EXERCISE BRIEF - Your task is to copy the lines of the data below from the line holding "Controlling a Leju" through the line holding "- Measured joint", inclusive, exactly and with nothing added.

◇ ◇ ◇ ◇ ◇ ◇ ◇

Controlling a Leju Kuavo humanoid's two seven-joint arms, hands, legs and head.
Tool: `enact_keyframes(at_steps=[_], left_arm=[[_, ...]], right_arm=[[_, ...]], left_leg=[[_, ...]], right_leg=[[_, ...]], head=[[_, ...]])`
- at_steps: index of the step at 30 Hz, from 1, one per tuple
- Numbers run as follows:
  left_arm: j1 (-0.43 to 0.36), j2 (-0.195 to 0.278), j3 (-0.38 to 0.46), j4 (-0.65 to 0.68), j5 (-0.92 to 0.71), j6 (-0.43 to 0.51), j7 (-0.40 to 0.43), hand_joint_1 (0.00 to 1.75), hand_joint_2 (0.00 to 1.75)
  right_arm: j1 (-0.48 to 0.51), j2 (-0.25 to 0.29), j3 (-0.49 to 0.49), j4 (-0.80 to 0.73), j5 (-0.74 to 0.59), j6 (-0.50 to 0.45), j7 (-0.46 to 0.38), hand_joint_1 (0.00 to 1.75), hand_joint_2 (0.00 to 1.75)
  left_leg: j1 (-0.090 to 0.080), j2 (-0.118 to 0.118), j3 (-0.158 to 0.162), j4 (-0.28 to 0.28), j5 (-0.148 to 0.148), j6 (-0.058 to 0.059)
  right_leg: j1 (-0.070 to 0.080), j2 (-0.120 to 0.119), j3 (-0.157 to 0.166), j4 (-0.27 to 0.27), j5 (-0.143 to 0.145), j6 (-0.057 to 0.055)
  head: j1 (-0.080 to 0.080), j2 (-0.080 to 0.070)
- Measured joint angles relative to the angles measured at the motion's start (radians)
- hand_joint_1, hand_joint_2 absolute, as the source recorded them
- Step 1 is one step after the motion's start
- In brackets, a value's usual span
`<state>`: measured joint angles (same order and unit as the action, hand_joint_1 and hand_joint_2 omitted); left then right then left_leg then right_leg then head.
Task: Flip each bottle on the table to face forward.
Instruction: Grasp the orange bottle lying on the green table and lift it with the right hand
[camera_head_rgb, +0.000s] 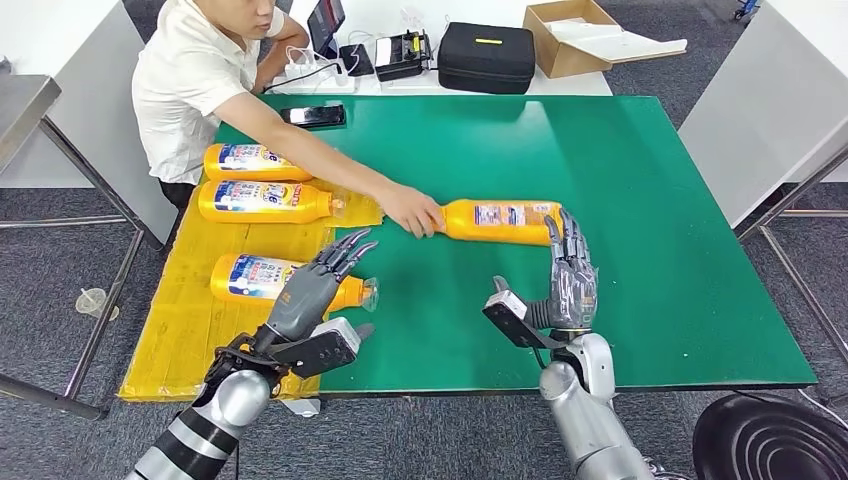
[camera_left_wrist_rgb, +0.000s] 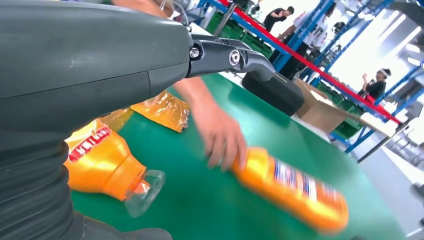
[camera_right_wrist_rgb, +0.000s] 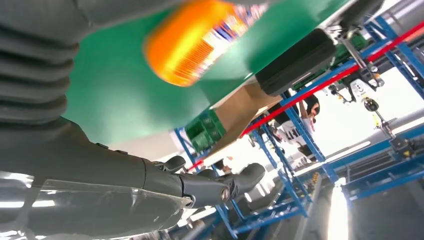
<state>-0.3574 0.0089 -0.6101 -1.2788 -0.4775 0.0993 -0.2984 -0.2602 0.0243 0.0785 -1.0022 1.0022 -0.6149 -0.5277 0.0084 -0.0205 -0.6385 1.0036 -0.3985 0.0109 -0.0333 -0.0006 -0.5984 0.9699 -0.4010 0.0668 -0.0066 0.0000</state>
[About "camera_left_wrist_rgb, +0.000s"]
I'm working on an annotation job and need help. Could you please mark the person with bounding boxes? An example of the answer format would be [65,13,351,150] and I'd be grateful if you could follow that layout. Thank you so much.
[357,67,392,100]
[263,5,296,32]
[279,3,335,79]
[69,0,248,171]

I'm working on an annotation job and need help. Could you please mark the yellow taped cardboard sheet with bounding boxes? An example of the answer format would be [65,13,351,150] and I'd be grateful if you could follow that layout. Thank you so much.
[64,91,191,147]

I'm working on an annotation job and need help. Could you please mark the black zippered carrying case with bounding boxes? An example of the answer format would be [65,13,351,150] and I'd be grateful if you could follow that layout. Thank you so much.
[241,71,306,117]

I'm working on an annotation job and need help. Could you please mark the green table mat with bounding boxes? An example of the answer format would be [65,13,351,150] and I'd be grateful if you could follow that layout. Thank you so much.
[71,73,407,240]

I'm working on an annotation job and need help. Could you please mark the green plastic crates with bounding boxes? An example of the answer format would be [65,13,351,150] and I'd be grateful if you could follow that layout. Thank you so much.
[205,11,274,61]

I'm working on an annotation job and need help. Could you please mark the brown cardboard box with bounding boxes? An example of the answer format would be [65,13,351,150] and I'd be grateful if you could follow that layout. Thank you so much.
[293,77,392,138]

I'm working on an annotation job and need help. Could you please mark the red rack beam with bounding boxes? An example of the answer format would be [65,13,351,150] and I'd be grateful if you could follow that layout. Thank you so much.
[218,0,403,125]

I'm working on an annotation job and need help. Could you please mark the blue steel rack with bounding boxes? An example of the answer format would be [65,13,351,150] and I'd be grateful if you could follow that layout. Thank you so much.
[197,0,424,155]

◇ ◇ ◇ ◇ ◇ ◇ ◇

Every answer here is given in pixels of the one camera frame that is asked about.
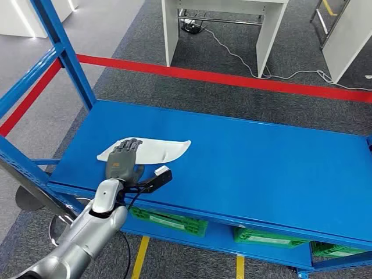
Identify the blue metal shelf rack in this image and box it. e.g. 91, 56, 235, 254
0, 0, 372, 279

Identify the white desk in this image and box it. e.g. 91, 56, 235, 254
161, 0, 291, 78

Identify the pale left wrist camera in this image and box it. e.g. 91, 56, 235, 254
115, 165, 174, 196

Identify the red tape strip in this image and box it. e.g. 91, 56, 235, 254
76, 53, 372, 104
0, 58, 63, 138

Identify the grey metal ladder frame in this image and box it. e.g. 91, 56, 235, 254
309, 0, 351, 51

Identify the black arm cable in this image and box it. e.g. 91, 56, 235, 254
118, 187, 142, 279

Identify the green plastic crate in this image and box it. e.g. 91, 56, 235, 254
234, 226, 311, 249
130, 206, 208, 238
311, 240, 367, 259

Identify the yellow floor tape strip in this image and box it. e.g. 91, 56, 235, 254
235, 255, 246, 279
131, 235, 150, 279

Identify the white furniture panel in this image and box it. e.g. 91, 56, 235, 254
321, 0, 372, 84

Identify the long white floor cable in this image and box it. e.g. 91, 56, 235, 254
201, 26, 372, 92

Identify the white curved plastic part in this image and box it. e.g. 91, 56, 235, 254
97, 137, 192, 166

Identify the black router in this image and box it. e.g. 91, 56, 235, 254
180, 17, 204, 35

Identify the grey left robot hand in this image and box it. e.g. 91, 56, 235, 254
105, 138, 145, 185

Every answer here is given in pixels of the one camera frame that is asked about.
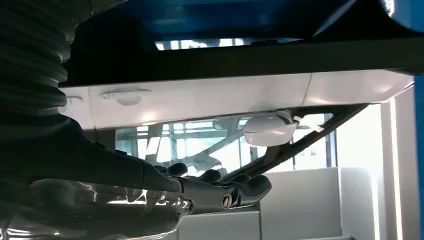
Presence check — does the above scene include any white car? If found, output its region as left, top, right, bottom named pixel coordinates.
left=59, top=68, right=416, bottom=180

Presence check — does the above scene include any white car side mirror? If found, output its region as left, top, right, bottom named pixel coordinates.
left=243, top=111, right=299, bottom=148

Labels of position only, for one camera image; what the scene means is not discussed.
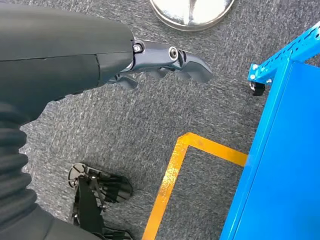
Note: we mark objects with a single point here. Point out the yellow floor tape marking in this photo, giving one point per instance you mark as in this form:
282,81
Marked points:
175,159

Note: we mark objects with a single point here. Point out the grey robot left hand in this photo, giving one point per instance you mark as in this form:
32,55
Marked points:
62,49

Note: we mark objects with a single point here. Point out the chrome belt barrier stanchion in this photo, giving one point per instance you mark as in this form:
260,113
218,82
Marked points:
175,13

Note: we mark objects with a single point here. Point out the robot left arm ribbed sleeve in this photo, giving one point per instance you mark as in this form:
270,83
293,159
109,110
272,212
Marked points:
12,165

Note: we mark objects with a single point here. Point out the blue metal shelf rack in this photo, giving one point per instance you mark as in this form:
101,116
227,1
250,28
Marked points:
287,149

◇ ◇ ◇ ◇ ◇ ◇ ◇

FINISHED TASK -
Controlling a Leju Kuavo humanoid's two seven-joint arms, hands, legs and head.
Tool: `enact_keyframes(at_steps=[_], left_arm=[[_, ...]], right_arm=[[_, ...]], left_leg=[[_, ...]], right_leg=[[_, ...]], head=[[_, ...]])`
- at_steps: index of the step at 30 Hz, from 1, one per tuple
- Numbers run as follows:
  left_arm: j1 (-0.43 to 0.36), j2 (-0.195 to 0.278), j3 (-0.38 to 0.46), j4 (-0.65 to 0.68), j5 (-0.92 to 0.71), j6 (-0.43 to 0.51), j7 (-0.40 to 0.43), hand_joint_1 (0.00 to 1.75), hand_joint_2 (0.00 to 1.75)
  right_arm: j1 (-0.48 to 0.51), j2 (-0.25 to 0.29), j3 (-0.49 to 0.49), j4 (-0.80 to 0.73), j5 (-0.74 to 0.59), j6 (-0.50 to 0.45), j7 (-0.46 to 0.38), hand_joint_1 (0.00 to 1.75), hand_joint_2 (0.00 to 1.75)
  left_leg: j1 (-0.090 to 0.080), j2 (-0.118 to 0.118), j3 (-0.158 to 0.162), j4 (-0.28 to 0.28), j5 (-0.148 to 0.148), j6 (-0.058 to 0.059)
  right_leg: j1 (-0.070 to 0.080), j2 (-0.120 to 0.119), j3 (-0.157 to 0.166), j4 (-0.27 to 0.27), j5 (-0.143 to 0.145), j6 (-0.057 to 0.055)
  head: j1 (-0.080 to 0.080), j2 (-0.080 to 0.070)
- Measured joint angles relative to the angles measured at the motion's start (radians)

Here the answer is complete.